Raw data: Begin

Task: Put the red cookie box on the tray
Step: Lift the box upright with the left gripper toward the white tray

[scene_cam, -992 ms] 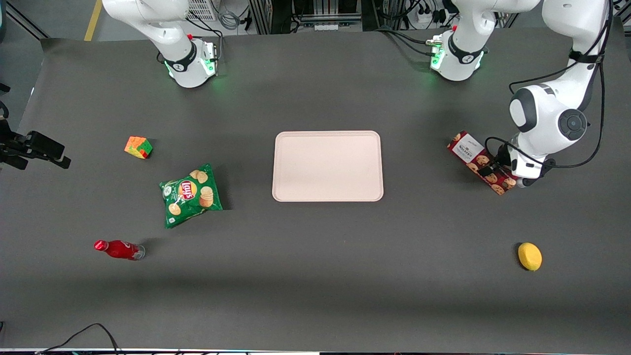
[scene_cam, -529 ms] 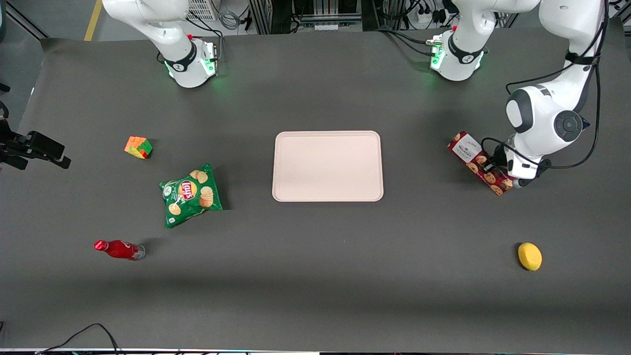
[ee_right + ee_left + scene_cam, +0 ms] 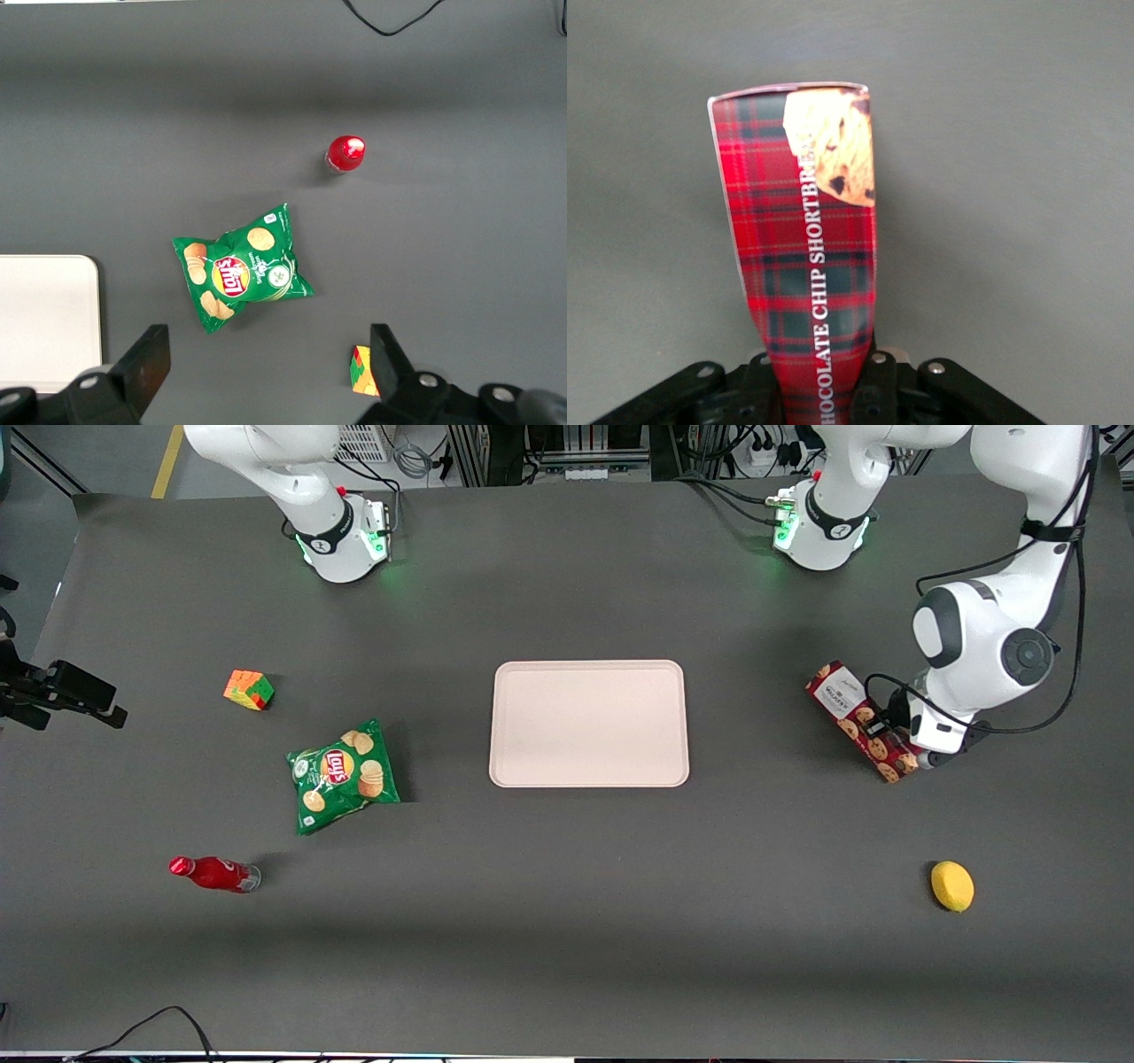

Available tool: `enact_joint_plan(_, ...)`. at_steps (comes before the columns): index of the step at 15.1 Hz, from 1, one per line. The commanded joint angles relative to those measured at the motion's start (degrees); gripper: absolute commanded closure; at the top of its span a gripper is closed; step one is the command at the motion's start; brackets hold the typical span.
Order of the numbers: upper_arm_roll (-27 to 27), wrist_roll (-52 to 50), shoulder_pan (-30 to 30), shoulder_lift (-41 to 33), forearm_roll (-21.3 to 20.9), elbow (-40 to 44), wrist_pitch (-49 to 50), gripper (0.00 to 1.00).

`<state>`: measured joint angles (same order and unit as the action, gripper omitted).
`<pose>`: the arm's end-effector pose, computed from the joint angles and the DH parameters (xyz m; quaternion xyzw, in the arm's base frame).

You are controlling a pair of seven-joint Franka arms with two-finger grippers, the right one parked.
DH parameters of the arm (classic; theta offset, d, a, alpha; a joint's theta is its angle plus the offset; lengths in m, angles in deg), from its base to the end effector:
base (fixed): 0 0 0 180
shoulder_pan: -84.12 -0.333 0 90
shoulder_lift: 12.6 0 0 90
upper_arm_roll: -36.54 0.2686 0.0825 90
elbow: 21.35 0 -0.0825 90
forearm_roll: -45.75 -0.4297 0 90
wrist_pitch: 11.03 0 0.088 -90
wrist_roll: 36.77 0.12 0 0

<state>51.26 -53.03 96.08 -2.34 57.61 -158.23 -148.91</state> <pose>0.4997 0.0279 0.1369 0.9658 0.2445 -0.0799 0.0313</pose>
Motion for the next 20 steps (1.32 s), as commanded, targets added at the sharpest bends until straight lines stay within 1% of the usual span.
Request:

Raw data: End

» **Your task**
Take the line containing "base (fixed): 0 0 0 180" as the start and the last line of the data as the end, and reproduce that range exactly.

» **Solution to the problem**
base (fixed): 0 0 0 180
shoulder_pan: -84.12 -0.333 0 90
shoulder_lift: 12.6 0 0 90
upper_arm_roll: -36.54 0.2686 0.0825 90
elbow: 21.35 0 -0.0825 90
forearm_roll: -45.75 -0.4297 0 90
wrist_pitch: 11.03 0 0.088 -90
wrist_roll: 36.77 0.12 0 0

<state>51.26 -53.03 96.08 -2.34 57.61 -158.23 -148.91</state> <pose>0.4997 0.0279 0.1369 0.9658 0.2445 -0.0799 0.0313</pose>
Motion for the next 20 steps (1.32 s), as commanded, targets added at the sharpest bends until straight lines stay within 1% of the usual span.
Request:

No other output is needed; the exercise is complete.